Assignment >>
Every line below between the line holding "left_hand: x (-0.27" and the line holding "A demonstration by", inclusive, should be repeated exactly, and all other lines omitted.

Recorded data
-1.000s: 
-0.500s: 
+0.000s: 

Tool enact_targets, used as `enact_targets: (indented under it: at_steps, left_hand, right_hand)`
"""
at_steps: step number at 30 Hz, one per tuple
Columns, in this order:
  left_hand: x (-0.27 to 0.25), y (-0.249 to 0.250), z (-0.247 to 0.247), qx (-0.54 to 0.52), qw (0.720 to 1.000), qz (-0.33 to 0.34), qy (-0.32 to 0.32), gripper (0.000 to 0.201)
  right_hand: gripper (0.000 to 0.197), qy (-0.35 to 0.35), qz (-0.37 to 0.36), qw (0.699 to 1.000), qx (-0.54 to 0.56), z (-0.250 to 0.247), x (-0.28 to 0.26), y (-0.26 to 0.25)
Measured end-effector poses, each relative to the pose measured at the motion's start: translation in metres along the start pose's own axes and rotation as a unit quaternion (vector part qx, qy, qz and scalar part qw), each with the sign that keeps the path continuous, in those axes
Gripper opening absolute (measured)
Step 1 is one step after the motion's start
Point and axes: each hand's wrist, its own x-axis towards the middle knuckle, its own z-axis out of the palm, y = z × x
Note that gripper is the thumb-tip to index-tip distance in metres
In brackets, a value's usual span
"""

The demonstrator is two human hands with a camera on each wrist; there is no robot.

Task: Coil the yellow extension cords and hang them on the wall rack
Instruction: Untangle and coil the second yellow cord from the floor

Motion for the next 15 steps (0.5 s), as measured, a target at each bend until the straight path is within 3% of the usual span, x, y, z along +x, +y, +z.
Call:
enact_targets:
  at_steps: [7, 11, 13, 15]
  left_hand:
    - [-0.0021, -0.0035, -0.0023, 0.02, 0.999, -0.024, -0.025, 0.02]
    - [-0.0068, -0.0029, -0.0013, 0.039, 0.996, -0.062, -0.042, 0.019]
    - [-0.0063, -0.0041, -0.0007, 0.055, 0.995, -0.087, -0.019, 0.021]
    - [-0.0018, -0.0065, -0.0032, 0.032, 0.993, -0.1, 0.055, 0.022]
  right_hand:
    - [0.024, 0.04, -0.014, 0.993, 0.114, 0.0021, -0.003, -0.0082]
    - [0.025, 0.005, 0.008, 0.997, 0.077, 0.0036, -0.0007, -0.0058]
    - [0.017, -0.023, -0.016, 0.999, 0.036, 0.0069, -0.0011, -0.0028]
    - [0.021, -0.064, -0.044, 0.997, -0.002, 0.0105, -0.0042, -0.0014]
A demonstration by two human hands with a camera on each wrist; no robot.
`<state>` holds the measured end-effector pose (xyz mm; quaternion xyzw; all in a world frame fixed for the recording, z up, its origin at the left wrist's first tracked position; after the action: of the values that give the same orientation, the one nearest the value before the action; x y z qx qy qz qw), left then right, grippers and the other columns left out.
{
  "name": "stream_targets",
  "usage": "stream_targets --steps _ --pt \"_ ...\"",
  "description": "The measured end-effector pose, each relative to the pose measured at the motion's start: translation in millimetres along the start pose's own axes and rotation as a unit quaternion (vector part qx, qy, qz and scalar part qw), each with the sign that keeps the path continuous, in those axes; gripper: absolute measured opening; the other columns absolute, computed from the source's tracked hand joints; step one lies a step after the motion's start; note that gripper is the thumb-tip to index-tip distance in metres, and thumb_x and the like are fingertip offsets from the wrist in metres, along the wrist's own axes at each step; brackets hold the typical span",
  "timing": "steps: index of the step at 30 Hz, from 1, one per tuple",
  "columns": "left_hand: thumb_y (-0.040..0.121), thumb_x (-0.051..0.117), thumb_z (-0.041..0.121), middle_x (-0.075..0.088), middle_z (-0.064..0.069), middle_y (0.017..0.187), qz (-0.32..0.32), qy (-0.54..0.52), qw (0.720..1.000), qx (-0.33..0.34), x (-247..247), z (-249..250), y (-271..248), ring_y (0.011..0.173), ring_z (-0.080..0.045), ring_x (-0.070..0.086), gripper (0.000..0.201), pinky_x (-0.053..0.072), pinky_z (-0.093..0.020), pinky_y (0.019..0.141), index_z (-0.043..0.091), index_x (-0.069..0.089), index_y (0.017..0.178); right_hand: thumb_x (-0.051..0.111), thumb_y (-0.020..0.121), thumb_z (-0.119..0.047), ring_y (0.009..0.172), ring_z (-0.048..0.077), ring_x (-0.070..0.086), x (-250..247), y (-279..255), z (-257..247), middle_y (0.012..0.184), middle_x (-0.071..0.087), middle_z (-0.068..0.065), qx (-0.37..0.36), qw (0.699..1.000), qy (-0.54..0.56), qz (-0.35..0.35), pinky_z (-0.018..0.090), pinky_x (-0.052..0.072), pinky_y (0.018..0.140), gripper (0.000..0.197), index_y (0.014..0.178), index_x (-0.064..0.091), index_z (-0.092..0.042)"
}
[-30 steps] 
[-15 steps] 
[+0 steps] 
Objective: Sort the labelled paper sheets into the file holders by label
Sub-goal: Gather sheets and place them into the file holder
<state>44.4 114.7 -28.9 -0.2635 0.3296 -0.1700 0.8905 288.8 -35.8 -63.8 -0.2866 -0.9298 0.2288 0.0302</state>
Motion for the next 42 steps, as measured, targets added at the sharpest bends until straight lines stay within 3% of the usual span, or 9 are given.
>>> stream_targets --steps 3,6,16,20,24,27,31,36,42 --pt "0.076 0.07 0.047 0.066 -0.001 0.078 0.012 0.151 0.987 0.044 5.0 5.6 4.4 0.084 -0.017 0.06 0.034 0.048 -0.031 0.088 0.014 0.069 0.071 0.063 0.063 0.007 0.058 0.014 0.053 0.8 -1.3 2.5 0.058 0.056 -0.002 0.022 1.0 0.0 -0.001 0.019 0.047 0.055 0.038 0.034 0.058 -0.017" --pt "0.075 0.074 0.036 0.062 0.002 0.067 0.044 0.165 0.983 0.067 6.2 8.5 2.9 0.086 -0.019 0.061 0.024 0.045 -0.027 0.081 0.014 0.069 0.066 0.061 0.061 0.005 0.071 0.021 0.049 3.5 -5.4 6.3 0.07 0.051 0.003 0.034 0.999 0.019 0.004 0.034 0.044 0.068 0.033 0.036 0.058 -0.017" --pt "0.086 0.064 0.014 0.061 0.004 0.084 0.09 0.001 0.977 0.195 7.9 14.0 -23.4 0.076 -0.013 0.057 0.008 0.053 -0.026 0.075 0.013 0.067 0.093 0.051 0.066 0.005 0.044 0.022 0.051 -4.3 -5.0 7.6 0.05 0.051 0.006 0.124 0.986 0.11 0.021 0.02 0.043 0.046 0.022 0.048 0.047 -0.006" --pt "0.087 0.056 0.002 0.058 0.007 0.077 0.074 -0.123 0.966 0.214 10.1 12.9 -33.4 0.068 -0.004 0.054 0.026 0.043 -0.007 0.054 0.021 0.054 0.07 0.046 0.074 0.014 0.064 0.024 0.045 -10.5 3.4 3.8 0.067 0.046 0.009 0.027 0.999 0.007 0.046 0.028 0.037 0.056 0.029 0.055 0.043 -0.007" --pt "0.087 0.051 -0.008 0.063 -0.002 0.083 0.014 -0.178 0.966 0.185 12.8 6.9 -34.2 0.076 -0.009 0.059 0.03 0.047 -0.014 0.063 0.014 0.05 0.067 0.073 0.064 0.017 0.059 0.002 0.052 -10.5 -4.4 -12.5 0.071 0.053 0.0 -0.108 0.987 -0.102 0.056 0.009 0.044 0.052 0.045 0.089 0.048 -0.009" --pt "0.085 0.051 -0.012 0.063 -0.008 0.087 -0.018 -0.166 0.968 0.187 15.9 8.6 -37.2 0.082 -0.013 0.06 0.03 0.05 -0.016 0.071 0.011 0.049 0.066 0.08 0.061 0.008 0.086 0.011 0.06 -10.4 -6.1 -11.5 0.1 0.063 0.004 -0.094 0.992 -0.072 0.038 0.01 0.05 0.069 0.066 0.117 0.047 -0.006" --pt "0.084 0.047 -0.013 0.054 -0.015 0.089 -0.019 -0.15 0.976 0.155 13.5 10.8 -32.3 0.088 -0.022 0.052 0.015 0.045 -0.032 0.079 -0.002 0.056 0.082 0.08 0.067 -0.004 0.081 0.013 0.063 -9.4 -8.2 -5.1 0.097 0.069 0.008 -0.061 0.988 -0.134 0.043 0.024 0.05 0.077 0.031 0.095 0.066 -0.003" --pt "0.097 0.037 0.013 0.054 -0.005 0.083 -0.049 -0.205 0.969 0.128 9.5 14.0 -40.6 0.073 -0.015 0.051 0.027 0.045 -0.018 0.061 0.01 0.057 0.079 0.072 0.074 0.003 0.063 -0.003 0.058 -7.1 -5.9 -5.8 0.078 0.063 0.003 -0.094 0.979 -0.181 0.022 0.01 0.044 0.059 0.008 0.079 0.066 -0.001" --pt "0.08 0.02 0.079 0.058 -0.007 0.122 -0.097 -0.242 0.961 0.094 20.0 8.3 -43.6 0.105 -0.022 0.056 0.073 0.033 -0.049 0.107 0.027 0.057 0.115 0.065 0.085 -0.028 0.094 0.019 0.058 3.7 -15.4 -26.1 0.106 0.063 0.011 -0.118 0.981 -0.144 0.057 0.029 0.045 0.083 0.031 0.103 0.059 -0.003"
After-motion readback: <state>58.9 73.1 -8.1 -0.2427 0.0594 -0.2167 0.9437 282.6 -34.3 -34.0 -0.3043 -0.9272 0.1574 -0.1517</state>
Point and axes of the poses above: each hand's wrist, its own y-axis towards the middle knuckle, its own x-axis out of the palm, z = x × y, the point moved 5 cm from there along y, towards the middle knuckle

Solution >>
  left_hand: x (-0.27 to 0.25), y (-0.249 to 0.250), z (-0.247 to 0.247), qx (-0.54 to 0.52), qw (0.720 to 1.000), qz (-0.33 to 0.34), qy (-0.32 to 0.32), gripper (0.000 to 0.201)
  right_hand: gripper (0.000 to 0.197), qy (-0.35 to 0.35), qz (-0.37 to 0.36), qw (0.699 to 1.000), qx (-0.54 to 0.56), z (-0.250 to 0.247), x (-0.28 to 0.26), y (-0.26 to 0.25)
Measured end-effector poses, each relative to the pose measured at the motion's start: translation in metres along the start pose's own axes and rotation as a unit quaternion (vector part qx, qy, qz and scalar part qw), each with the sign that keeps the path continuous, in those axes
Gripper opening absolute (measured)
Step 1 is one step after the motion's start
Point and axes: each hand's wrist, its own x-axis towards the middle knuckle, its own z-axis out of the palm, y = z × x
Note that gripper is the thumb-tip to index-tip distance in metres
In brackets, a value's usual span
"""

The demonstrator is two human hands with a camera on each wrist; there is no robot.

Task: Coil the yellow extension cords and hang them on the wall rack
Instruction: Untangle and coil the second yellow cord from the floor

Motion for the next 15 steps (0.5 s), as measured, a target at each bend until the straight path is within 3% of the usual span, x, y, z along +x, +y, +z.
Call:
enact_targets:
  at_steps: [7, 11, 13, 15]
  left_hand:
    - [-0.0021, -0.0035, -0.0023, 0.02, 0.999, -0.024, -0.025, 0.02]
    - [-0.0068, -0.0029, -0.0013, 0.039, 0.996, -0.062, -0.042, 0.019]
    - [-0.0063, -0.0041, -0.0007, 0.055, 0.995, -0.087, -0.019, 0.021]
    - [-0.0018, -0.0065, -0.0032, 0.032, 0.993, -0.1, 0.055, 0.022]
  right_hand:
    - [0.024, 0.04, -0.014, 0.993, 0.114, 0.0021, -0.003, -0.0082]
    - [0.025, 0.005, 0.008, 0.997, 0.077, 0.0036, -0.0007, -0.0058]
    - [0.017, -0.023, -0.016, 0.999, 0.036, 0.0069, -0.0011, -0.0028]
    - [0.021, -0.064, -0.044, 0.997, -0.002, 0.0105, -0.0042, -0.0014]
A demonstration by two human hands with a camera on each wrist; no robot.

The work on this exercise has been finished.